Dokl. RAN. Math. Inf. Proc. Upr., 2024 Volume 520, Number 2, Pages 71–84 (Mi danma589)

This article is cited in 2 papers

SPECIAL ISSUE: ARTIFICIAL INTELLIGENCE AND MACHINE LEARNING TECHNOLOGIES

Empirical approach to sample size estimation for testing of AI algorithms

M. R. Kodenkoab, T. M. Bobrovskayaa, R. V. Reshetnikova, K. M. Arzamasova, A. V. Vladzymyrskyya, O. V. Omelyanskayaa, Yu. A. Vasil'eva

a State budgetary Institution of Healthcare of the Moscow City "Scientific and Practical Clinical Center for Diagnostics and Telemedicine Technologies of the Moscow Department of Health", Moscow, Russia
b Bauman Moscow State Technical University, Moscow, Russia

Abstract: Calculation of sample size is one of the basic tasks in the field of correct and objective testing of artificial intelligence (AI) algorithms. Existing approaches, despite their exhaustive theoretical justification, can give results that differ by an order of magnitude under the same initial conditions. Most of the input parameters for such methods are determined by the researcher intuitively or on the basis of relevant literature data in the subject area.

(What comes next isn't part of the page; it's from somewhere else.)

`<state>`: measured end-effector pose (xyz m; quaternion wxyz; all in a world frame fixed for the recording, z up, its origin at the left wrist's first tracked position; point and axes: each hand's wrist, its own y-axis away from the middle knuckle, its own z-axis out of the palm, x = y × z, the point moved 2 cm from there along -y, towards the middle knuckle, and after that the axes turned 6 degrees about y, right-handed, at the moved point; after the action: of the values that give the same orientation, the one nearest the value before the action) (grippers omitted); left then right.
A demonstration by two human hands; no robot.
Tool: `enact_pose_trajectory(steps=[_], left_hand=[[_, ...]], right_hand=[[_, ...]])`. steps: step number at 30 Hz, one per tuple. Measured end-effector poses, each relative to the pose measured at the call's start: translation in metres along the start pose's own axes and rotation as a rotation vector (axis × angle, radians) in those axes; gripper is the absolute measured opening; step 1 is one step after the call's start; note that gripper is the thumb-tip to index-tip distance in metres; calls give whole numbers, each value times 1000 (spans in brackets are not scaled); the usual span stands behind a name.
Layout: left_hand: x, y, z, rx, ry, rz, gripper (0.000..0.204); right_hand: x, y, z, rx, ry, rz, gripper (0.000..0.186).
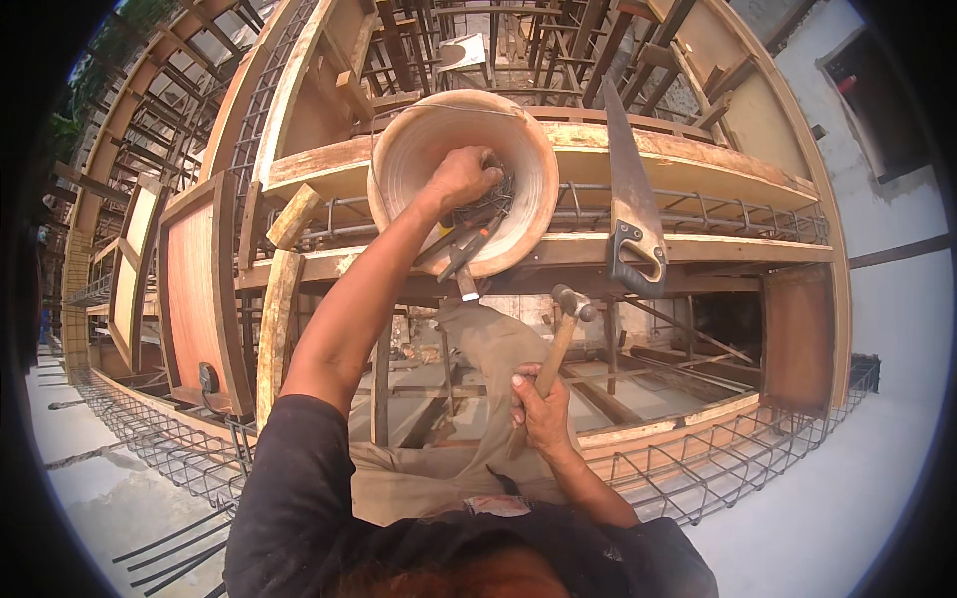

Such uncertainty at the research planning stage is associated with a high risk of obtaining biased results, which is especially important to take into account when using AI algorithms for medical diagnosis. Within the framework of this work, an empirical study of the value of the minimum required sample size of radiology diagnostic studies to obtain an objective value of the AUROC metric was conducted. An algorithm for calculating the threshold value of sample size according to the criterion of no statistically significant changes in the metric value in case of increasing this size was developed and implemented in software format. Using datasets containing the results of testing of AI algorithms on mammographic and radiographic studies with the total volume of more than 300 thousand, the empirical threshold for the sample size from 30 to 25 thousand studies with different relative content of pathology – from 10 to 90% – was calculated. The proposed algorithm allows us to obtain results invariant to the balance of classes in the sample, the target value of AUROC, the modality of studies and the AI algorithm. The empirical value of the minimum sufficient sample size for testing the AI algorithm for binary classification, obtained by analysing over 2 million estimated values, is 400 studies. The obtained results can be used to solve the problems of development and testing of diagnostic tools, including AI algorithms.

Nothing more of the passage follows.